How is Bottle's built-in WSGI server different from the standard Python wsgiref server module?


What is Bottle doing in its wsgiref server implementation that the built in Python WSGIref simple server is not? When I look at Bottle, for example, it adheres to the WSGI standard and the documentation states:

1.5.1 Server Options The built-in default server is based on wsgiref WSGIServer. This non-threading HTTP server is perfectly fine for development and early production, but may become a performance bottleneck when server load increases.
There are three ways to eliminate this bottleneck:

  • • Use a different server that is either multi-threaded or asynchronous.
  • • Start multiple server processes and spread the load with a load-balancer.
  • • Do both [emphasis mine]

Yet, everything I have read says to not use the Python wsgrief server for anything production.

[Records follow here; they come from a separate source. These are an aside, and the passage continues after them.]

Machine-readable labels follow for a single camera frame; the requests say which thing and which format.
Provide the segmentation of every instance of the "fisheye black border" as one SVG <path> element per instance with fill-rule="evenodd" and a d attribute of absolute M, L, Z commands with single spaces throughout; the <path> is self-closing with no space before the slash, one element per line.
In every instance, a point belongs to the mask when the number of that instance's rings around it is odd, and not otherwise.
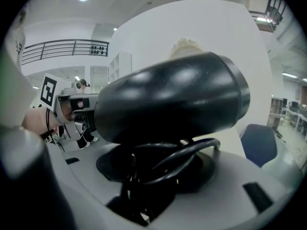
<path fill-rule="evenodd" d="M 2 43 L 8 28 L 10 27 L 13 19 L 18 11 L 28 0 L 0 0 L 1 8 L 1 30 L 0 30 L 0 42 Z M 306 20 L 306 7 L 307 0 L 285 0 L 289 7 L 292 9 L 295 17 L 300 22 L 305 34 L 307 34 L 307 20 Z M 1 198 L 14 197 L 14 195 L 1 195 Z M 291 226 L 292 229 L 303 228 L 306 225 L 306 203 L 307 203 L 307 178 L 305 177 L 299 186 L 298 190 L 294 194 L 290 202 L 282 209 L 279 215 L 277 215 L 268 225 L 263 229 L 272 229 L 278 226 Z M 18 214 L 25 214 L 25 212 L 19 212 L 16 209 L 15 218 L 18 221 Z"/>

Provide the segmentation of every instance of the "person's arm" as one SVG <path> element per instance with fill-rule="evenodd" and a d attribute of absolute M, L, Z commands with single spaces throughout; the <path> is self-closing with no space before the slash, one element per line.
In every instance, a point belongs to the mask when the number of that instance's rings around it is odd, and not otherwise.
<path fill-rule="evenodd" d="M 32 108 L 26 113 L 22 126 L 38 135 L 48 131 L 46 125 L 46 107 Z M 60 124 L 56 121 L 52 112 L 49 113 L 49 130 L 55 129 Z"/>

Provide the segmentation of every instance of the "shoe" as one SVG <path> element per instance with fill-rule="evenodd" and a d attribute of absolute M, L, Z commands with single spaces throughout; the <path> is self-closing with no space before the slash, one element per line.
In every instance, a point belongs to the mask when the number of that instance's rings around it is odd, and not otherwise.
<path fill-rule="evenodd" d="M 87 142 L 84 148 L 89 147 L 90 145 L 91 145 L 91 143 Z"/>
<path fill-rule="evenodd" d="M 91 142 L 96 142 L 98 141 L 98 137 L 94 137 L 94 139 Z"/>

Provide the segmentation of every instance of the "computer monitor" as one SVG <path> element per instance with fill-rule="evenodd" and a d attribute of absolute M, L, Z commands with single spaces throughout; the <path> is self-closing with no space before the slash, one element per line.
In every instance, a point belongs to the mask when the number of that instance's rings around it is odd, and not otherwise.
<path fill-rule="evenodd" d="M 292 104 L 292 105 L 291 105 L 292 107 L 298 108 L 298 102 L 292 102 L 291 104 Z"/>
<path fill-rule="evenodd" d="M 288 104 L 288 99 L 283 98 L 283 107 L 286 107 Z"/>

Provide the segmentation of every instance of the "black cylinder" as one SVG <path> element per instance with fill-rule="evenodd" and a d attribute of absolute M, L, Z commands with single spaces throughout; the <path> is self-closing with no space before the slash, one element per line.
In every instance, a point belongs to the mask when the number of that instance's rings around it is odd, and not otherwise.
<path fill-rule="evenodd" d="M 175 141 L 232 127 L 245 115 L 248 84 L 227 57 L 204 53 L 143 68 L 103 88 L 94 121 L 107 141 Z"/>

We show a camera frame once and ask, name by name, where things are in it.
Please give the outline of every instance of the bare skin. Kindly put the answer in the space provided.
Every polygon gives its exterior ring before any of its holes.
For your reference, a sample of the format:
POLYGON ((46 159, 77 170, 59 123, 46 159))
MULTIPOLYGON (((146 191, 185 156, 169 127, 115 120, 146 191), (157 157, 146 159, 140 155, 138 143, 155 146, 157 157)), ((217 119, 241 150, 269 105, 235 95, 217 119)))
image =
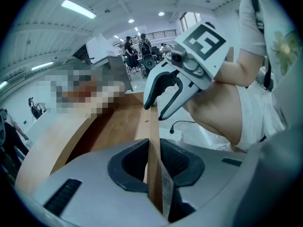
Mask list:
POLYGON ((223 62, 210 87, 195 95, 184 108, 203 128, 237 145, 241 138, 242 112, 235 85, 249 86, 262 62, 263 56, 240 50, 237 62, 223 62))

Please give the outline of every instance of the shoe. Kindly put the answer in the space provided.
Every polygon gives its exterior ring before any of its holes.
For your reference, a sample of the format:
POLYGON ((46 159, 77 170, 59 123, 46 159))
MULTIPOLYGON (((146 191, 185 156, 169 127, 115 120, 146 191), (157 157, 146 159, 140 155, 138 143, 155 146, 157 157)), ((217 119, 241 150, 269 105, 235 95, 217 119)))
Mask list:
POLYGON ((210 149, 220 150, 220 151, 232 151, 231 144, 216 144, 211 146, 210 149))

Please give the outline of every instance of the balcony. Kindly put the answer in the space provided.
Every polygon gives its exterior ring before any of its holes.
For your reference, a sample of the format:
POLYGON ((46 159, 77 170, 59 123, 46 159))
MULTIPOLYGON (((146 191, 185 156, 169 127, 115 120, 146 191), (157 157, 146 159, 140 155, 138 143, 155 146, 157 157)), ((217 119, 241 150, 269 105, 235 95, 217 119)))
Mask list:
MULTIPOLYGON (((154 32, 154 33, 149 33, 146 34, 146 38, 152 43, 153 41, 156 40, 160 40, 160 39, 164 39, 164 38, 170 38, 173 39, 177 36, 176 30, 164 30, 164 31, 158 31, 158 32, 154 32)), ((136 36, 132 38, 133 44, 138 44, 140 41, 140 37, 136 36)), ((124 49, 124 45, 125 42, 120 42, 117 43, 115 45, 113 45, 113 47, 115 47, 118 51, 123 50, 124 49)))

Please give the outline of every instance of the white shorts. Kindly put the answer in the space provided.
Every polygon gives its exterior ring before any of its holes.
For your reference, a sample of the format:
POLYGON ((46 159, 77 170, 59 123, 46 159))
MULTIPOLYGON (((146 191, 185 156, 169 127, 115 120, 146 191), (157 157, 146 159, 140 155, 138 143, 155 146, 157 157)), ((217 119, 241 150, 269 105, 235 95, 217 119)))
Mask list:
POLYGON ((285 126, 281 122, 274 105, 272 93, 263 89, 256 93, 250 88, 237 86, 242 109, 242 133, 236 147, 248 151, 250 146, 281 132, 285 126))

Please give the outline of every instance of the black shirt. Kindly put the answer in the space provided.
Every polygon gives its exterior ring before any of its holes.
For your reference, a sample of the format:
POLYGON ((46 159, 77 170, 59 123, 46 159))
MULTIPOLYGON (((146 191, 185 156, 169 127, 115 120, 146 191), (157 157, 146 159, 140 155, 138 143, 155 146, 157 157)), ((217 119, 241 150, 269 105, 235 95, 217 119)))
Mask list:
POLYGON ((128 53, 126 52, 126 50, 128 50, 129 53, 134 54, 134 53, 133 53, 133 50, 132 50, 132 48, 131 48, 131 42, 130 42, 129 40, 125 42, 124 50, 125 50, 125 53, 126 53, 126 54, 128 54, 128 53))

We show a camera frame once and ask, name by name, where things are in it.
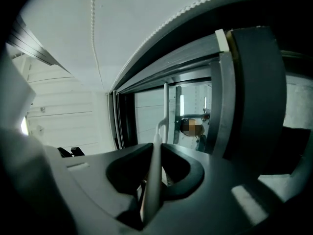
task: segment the glass panel
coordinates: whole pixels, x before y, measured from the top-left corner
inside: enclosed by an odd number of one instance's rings
[[[168,143],[204,151],[211,112],[211,83],[171,86],[169,98]],[[157,123],[164,117],[163,89],[136,93],[135,114],[138,143],[153,142]]]

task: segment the white wall
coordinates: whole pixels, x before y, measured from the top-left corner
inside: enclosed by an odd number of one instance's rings
[[[86,155],[114,150],[105,93],[91,92],[57,65],[26,55],[13,62],[36,93],[26,114],[30,135],[68,151],[78,146]]]

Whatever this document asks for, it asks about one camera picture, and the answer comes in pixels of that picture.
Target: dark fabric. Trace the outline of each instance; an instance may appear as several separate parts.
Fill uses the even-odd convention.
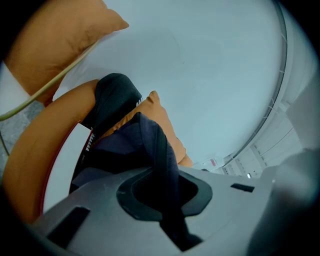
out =
[[[161,228],[182,250],[188,250],[201,239],[188,231],[181,210],[179,169],[175,153],[162,128],[138,112],[112,135],[103,138],[85,156],[88,167],[119,173],[152,166],[149,187],[156,188],[157,208],[162,213]]]
[[[72,181],[71,185],[74,185],[75,188],[77,189],[88,182],[91,182],[91,181],[94,181],[97,179],[101,179],[101,178],[105,178],[105,177],[111,176],[111,175],[113,175],[113,174],[110,172],[101,170],[101,169],[97,169],[97,168],[93,168],[93,167],[85,168]]]
[[[93,128],[96,140],[131,112],[141,97],[126,75],[109,74],[97,83],[95,106],[82,125]]]

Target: gray carpet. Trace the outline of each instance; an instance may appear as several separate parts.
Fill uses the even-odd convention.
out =
[[[0,122],[0,131],[9,152],[11,152],[21,133],[43,109],[44,106],[35,101],[18,114]],[[7,158],[5,150],[0,144],[0,180],[2,179]]]

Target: beige cable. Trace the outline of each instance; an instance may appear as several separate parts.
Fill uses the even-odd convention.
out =
[[[58,75],[56,75],[53,79],[51,79],[47,84],[45,84],[41,89],[39,89],[35,94],[33,94],[30,98],[28,98],[25,102],[21,103],[19,106],[15,107],[12,110],[9,110],[7,113],[0,115],[0,122],[4,121],[15,114],[19,113],[25,107],[34,102],[40,95],[46,92],[51,86],[53,86],[59,79],[66,75],[75,65],[77,65],[80,61],[84,59],[98,44],[98,41],[91,45],[88,49],[86,49],[74,62],[72,62],[69,66],[67,66],[63,71],[61,71]]]

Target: gray plastic part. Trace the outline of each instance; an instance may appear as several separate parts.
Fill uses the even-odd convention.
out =
[[[319,150],[294,155],[279,166],[265,169],[260,179],[179,166],[181,171],[204,180],[213,191],[201,214],[185,218],[190,233],[204,240],[185,252],[175,246],[158,222],[134,219],[117,201],[120,184],[147,168],[89,182],[39,217],[33,226],[38,234],[47,236],[74,207],[86,207],[90,213],[66,248],[79,255],[270,253],[292,221],[314,203],[319,193],[318,158]],[[254,190],[232,188],[234,183]]]

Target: black fabric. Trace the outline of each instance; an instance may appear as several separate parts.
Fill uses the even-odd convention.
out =
[[[102,78],[95,89],[95,106],[82,125],[91,129],[98,139],[125,115],[131,112],[141,99],[140,92],[130,79],[119,73]]]

What does Bottle do with wsgrief that the built in Python wsgiref does not? I'm not really questioning the wisdom of using asynch servers or "bigger" more "scalable" WSGI servers. But, I'd like to know what Bottle is doing with the wsgiref server that makes it okay for "early Production," the regular library does not.

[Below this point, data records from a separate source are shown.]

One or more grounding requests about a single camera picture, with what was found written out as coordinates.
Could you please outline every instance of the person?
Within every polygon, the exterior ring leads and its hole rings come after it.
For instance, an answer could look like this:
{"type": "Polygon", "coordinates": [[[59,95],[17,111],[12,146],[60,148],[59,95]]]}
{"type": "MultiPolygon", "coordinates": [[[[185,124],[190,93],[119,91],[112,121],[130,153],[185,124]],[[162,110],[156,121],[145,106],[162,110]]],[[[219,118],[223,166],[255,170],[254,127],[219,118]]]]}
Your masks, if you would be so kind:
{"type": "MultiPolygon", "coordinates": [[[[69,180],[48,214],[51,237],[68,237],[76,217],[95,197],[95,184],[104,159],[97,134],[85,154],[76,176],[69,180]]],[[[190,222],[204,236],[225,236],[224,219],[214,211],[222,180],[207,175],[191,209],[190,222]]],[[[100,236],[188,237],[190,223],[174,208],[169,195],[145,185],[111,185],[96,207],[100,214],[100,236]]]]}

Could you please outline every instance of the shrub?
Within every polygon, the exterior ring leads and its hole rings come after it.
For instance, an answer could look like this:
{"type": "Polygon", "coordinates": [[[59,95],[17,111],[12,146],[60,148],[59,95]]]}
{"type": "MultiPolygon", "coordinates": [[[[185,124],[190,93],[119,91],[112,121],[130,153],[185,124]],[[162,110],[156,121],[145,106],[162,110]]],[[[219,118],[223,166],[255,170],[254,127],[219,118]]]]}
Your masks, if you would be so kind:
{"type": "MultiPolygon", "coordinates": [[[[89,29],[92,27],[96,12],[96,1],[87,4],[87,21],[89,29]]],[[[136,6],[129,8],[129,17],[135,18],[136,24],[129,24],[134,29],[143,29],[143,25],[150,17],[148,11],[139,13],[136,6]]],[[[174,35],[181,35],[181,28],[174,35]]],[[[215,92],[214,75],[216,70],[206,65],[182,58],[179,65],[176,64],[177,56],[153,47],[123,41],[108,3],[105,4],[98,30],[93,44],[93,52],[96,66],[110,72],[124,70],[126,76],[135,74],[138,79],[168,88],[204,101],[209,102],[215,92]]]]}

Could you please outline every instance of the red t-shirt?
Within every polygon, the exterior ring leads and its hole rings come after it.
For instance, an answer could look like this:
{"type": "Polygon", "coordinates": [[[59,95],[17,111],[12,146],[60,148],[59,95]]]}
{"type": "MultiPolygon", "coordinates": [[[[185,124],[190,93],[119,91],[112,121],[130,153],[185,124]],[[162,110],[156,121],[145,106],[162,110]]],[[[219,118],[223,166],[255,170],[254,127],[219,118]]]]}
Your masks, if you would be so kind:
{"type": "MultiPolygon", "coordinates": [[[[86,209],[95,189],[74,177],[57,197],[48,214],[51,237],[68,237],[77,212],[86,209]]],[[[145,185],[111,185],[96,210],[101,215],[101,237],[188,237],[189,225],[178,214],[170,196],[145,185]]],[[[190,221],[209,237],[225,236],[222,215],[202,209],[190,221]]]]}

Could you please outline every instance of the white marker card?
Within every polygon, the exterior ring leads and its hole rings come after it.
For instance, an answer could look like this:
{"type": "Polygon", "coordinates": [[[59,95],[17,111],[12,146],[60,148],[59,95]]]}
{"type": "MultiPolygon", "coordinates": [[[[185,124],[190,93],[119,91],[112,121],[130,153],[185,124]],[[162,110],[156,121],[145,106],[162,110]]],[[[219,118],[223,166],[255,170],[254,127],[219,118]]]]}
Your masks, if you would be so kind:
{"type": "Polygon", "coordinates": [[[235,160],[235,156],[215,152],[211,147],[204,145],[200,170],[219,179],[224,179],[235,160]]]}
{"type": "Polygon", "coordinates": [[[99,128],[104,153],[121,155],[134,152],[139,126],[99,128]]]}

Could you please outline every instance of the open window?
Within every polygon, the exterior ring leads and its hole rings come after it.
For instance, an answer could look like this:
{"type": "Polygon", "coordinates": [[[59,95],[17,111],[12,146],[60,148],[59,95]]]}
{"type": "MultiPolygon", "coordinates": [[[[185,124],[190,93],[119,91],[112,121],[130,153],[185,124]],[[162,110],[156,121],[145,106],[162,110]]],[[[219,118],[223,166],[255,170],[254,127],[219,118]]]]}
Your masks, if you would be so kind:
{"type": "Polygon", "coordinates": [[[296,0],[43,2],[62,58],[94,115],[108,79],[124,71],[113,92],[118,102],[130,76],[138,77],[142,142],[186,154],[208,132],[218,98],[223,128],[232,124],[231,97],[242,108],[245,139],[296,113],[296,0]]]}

My application would serve less than 20 people hitting a PostgreSQL or MySQL database, CRUD operations. I guess you could ask a similar question with Flask.

For reference,

http://bottlepy.org/docs/dev/bottle-docs.pdf [pdf] https://docs.python.org/2/library/wsgiref.html#module-wsgiref.simple_server https://github.com/bottlepy/bottle/blob/master/bottle.py

This is Bottle's implementation, at least for opening the port:

class WSGIRefServer(ServerAdapter):
    def run(self, app):  # pragma: no cover
        from wsgiref.simple_server import make_server
        from wsgiref.simple_server import WSGIRequestHandler, WSGIServer
        import socket

        class FixedHandler(WSGIRequestHandler):
            def address_string(self):  # Prevent reverse DNS lookups please.
                return self.client_address[0]

            def log_request(*args, **kw):
                if not self.quiet:
                    return WSGIRequestHandler.log_request(*args, **kw)

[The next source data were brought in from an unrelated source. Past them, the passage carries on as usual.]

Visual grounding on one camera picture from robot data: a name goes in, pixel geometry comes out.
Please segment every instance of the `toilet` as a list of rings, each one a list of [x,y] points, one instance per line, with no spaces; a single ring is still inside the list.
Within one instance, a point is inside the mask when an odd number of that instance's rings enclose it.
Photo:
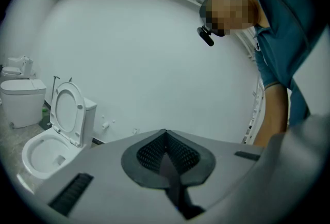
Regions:
[[[25,55],[21,58],[9,57],[1,70],[1,77],[4,81],[30,78],[32,65],[33,60]]]
[[[30,139],[23,148],[25,168],[47,179],[91,147],[97,104],[84,98],[71,82],[59,85],[51,107],[52,127]]]
[[[0,85],[0,98],[11,127],[26,127],[42,119],[46,86],[41,80],[10,80]]]

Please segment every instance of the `man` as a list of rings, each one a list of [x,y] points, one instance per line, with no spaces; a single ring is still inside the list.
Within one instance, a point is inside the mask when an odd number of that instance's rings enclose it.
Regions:
[[[325,23],[317,23],[310,0],[286,2],[296,12],[313,47]],[[255,58],[265,87],[266,112],[254,144],[266,146],[272,135],[287,128],[287,88],[292,91],[290,126],[308,116],[306,102],[292,78],[309,54],[303,35],[279,0],[205,0],[202,7],[213,30],[228,33],[232,29],[255,27]]]

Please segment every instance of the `blue polo shirt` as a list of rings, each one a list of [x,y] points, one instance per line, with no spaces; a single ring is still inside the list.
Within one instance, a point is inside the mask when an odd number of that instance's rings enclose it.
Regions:
[[[310,46],[318,40],[325,22],[319,21],[310,0],[286,0],[300,19]],[[289,122],[293,126],[308,115],[306,102],[293,80],[293,75],[309,51],[303,35],[289,11],[279,0],[259,0],[270,27],[255,26],[259,50],[255,57],[265,89],[282,84],[292,91]]]

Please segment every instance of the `gray tiled floor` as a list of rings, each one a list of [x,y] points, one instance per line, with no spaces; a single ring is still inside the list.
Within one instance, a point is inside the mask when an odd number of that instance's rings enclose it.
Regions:
[[[42,180],[35,178],[24,167],[22,162],[22,150],[28,140],[43,132],[39,125],[12,129],[5,116],[3,107],[0,106],[0,159],[8,175],[13,181],[18,181],[19,173],[24,182],[35,192]]]

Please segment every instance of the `toilet paper roll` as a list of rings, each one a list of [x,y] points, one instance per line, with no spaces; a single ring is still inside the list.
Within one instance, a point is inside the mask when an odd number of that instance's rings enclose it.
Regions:
[[[102,129],[105,130],[109,127],[109,123],[108,122],[105,122],[102,124]]]

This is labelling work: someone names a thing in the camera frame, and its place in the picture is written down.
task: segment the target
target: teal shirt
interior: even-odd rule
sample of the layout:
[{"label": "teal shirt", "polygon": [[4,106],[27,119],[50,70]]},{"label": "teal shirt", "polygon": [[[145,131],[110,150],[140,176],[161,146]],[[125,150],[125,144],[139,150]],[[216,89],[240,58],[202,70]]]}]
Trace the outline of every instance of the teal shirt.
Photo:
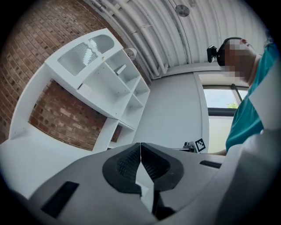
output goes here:
[{"label": "teal shirt", "polygon": [[234,114],[231,130],[225,144],[227,152],[231,146],[242,144],[248,137],[259,134],[263,129],[263,124],[249,100],[249,96],[262,82],[278,57],[277,46],[275,44],[268,45],[260,59],[254,82]]}]

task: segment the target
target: green tree
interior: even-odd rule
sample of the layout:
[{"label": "green tree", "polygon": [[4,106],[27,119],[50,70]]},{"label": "green tree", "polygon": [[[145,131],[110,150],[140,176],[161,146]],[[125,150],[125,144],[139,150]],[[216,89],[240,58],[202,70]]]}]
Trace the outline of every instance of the green tree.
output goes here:
[{"label": "green tree", "polygon": [[237,105],[237,103],[233,102],[233,103],[228,103],[228,104],[227,104],[227,107],[228,107],[229,109],[237,109],[237,108],[238,108],[238,105]]}]

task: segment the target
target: ceiling vent
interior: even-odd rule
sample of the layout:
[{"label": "ceiling vent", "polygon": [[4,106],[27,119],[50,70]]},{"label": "ceiling vent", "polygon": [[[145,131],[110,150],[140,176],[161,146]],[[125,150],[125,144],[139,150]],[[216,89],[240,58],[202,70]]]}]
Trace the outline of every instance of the ceiling vent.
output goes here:
[{"label": "ceiling vent", "polygon": [[176,13],[181,17],[187,17],[190,13],[189,8],[185,5],[177,5]]}]

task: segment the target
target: man
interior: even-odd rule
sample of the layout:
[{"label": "man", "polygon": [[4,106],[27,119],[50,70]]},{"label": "man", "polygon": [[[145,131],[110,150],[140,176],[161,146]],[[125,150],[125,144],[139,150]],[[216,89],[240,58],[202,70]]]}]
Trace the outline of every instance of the man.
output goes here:
[{"label": "man", "polygon": [[215,153],[216,155],[226,155],[230,147],[242,144],[248,137],[263,130],[263,124],[249,100],[249,95],[266,77],[278,57],[277,46],[269,37],[262,56],[245,39],[233,37],[223,42],[217,53],[218,64],[247,82],[249,90],[233,117],[226,149]]}]

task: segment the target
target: camera
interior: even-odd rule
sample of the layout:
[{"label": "camera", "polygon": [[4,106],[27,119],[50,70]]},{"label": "camera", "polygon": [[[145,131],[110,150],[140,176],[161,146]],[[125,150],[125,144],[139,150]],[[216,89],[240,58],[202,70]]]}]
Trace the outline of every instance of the camera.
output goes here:
[{"label": "camera", "polygon": [[217,53],[218,52],[215,46],[211,45],[209,48],[207,48],[208,62],[213,62],[217,56]]}]

        handler_cls = self.options.get('handler_class', FixedHandler)
        server_cls = self.options.get('server_class', WSGIServer)

        if ':' in self.host:  # Fix wsgiref for IPv6 addresses.
            if getattr(server_cls, 'address_family') == socket.AF_INET:

                class server_cls(server_cls):
                    address_family = socket.AF_INET6

        self.srv = make_server(self.host, self.port, app, server_cls,
                               handler_cls)
        self.port = self.srv.server_port  # update port actual port (0 means random)
        try:
            self.srv.serve_forever()
        except KeyboardInterrupt:
            self.srv.server_close()  # Prevent ResourceWarning: unclosed socket
            raise

Solution

  • EDIT:

    What is Bottle doing in its wsgiref server implementation that the built in Python WSGIref simple server is not?

    What does Bottle do with wsgrief that the built in Python wsgiref does not?

    Nothing (of substance).


    Not sure I understand your question, but I'll take a stab at helping.

    The reason for my confusion is: the code snippet you posted precisely answers [what I think is] your question. Bottle's WSGIRefServer class does nothing substantial except wrap wsgiref.simple_server. (I'm calling the logging and the IPv6 tweaks unsubstantial because they're not related to "production-readiness," which I gather is at the heart of your question.)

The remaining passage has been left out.